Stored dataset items

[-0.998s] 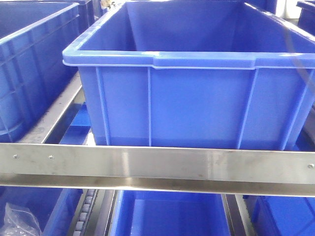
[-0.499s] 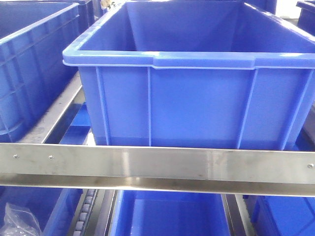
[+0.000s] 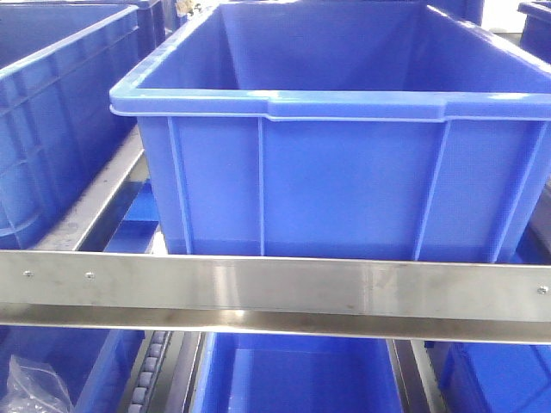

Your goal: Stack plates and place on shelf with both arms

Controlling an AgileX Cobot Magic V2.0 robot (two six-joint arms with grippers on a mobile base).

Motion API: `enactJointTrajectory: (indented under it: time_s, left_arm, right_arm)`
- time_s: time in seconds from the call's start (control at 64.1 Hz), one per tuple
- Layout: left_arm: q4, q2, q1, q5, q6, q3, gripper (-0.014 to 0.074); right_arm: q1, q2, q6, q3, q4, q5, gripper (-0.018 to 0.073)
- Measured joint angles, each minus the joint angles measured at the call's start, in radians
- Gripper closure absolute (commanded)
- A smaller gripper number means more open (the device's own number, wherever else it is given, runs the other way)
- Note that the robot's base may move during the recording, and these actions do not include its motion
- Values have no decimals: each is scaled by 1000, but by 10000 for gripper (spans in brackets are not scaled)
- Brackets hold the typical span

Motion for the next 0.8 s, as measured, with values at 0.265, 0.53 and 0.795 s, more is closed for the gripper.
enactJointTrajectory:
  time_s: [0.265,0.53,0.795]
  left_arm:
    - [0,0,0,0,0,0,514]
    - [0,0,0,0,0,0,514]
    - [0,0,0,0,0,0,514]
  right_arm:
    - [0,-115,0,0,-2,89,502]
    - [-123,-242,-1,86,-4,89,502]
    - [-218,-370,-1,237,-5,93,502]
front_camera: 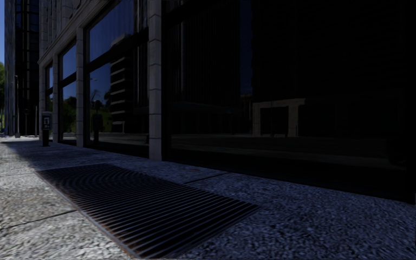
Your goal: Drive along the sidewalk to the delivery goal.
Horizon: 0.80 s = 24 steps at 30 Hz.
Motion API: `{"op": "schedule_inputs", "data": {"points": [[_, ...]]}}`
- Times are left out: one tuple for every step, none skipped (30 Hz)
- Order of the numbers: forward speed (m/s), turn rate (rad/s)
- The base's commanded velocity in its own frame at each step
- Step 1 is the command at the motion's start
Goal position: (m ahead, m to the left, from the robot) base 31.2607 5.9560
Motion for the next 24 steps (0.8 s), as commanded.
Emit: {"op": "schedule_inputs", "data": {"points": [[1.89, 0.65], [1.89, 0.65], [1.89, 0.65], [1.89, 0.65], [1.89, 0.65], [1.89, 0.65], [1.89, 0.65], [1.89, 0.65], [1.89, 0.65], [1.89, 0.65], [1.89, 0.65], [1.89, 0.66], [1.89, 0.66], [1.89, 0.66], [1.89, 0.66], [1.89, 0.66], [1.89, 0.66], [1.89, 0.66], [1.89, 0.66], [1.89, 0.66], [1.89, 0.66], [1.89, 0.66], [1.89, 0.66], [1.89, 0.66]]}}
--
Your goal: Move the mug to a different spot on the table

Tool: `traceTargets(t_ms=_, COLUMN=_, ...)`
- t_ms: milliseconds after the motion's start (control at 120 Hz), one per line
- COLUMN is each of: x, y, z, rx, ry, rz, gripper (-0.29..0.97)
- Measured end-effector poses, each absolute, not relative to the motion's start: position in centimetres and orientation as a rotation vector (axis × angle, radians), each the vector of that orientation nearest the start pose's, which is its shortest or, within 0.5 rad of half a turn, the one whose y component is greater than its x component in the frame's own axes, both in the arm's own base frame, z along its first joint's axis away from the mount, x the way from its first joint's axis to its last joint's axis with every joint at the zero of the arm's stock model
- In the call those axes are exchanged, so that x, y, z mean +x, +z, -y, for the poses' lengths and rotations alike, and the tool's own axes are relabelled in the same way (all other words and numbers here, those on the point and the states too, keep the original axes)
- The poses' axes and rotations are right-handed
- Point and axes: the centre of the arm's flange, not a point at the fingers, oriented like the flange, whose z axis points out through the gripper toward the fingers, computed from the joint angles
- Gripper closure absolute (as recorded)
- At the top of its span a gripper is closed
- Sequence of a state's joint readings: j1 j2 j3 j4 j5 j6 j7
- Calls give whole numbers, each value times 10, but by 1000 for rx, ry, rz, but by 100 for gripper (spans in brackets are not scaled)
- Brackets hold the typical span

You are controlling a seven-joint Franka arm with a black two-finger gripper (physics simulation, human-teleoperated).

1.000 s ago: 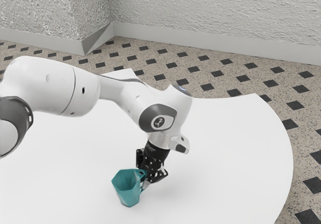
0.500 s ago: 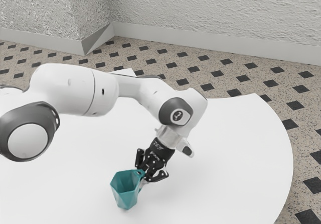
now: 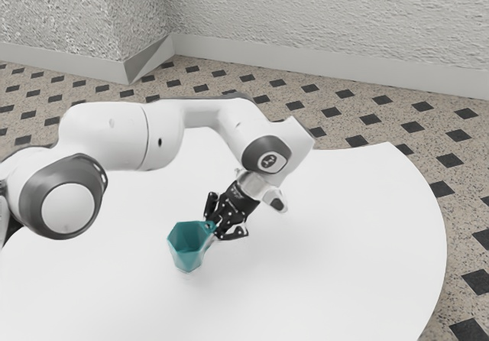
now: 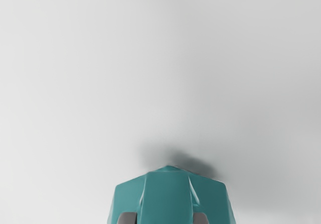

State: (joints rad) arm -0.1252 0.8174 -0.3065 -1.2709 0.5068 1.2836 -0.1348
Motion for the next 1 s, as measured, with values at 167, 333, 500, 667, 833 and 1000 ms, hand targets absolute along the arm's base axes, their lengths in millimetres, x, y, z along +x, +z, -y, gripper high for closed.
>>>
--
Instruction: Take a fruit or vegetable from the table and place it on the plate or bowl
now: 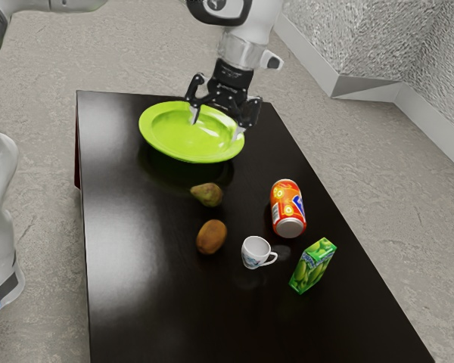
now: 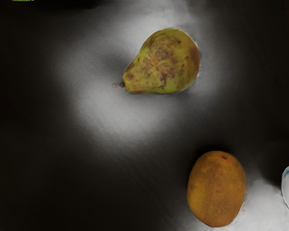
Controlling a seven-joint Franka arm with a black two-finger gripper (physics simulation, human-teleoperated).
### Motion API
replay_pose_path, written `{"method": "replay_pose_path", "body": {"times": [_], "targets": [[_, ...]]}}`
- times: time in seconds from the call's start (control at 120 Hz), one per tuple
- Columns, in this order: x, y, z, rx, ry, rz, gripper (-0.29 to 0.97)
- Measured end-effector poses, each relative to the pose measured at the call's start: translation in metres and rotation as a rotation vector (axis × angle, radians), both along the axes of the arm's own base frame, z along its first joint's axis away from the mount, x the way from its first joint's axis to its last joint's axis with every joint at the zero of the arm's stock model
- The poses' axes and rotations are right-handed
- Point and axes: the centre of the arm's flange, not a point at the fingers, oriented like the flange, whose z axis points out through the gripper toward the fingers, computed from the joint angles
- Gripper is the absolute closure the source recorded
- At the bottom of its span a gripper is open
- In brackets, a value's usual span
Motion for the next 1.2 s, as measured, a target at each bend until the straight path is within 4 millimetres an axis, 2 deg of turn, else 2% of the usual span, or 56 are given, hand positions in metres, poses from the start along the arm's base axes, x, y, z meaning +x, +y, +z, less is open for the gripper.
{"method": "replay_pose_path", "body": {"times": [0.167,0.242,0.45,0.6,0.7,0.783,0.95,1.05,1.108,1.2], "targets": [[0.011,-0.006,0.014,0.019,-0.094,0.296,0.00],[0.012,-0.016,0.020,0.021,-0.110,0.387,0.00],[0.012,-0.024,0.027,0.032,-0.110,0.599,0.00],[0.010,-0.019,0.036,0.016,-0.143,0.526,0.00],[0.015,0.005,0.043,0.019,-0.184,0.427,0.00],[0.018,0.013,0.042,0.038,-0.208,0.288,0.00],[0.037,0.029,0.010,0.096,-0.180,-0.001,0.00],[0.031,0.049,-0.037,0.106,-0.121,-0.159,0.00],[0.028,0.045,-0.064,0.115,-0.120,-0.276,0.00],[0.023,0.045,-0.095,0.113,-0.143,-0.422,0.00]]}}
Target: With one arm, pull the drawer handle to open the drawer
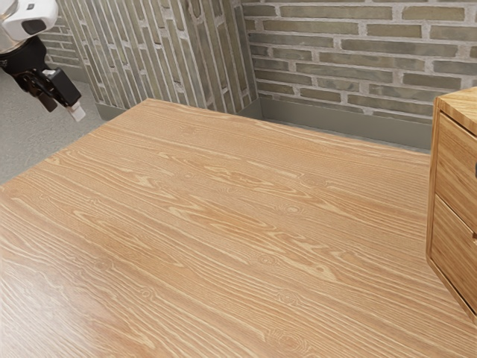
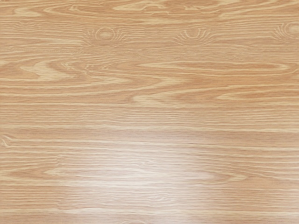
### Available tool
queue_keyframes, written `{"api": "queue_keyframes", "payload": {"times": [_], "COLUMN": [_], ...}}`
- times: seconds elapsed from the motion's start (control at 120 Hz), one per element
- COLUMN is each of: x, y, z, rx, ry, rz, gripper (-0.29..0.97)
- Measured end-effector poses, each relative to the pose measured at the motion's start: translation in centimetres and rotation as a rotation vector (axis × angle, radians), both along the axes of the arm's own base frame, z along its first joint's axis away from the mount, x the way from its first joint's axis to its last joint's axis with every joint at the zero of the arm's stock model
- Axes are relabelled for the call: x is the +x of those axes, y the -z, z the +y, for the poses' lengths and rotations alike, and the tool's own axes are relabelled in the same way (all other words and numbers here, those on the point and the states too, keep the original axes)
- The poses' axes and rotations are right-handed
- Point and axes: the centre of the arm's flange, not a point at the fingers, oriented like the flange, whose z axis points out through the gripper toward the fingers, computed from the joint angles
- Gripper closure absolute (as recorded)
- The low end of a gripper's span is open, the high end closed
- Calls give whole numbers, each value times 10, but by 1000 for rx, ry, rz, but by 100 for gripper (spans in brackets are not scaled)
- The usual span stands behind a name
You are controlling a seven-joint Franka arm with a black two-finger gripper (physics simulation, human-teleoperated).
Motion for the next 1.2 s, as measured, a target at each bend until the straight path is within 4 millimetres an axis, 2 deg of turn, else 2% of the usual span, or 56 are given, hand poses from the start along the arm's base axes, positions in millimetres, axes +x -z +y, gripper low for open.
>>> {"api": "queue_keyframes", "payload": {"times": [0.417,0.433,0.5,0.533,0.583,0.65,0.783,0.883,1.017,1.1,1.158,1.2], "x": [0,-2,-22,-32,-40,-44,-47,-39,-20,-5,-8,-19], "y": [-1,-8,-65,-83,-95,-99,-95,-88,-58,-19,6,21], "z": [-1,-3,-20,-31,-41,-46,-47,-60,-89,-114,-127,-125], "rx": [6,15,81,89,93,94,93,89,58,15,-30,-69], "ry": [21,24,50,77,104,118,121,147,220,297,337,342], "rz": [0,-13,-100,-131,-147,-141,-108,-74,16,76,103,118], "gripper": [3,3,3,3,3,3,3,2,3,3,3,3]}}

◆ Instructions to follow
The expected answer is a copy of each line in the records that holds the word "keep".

◆ Written reply
- In the call those axes are exchanged, so that x, y, z mean +x, +z, -y, for the poses' lengths and rotations alike, and the tool's own axes are relabelled in the same way (all other words and numbers here, those on the point and the states too, keep the original axes)
- Axes are relabelled for the call: x is the +x of those axes, y the -z, z the +y, for the poses' lengths and rotations alike, and the tool's own axes are relabelled in the same way (all other words and numbers here, those on the point and the states too, keep the original axes)

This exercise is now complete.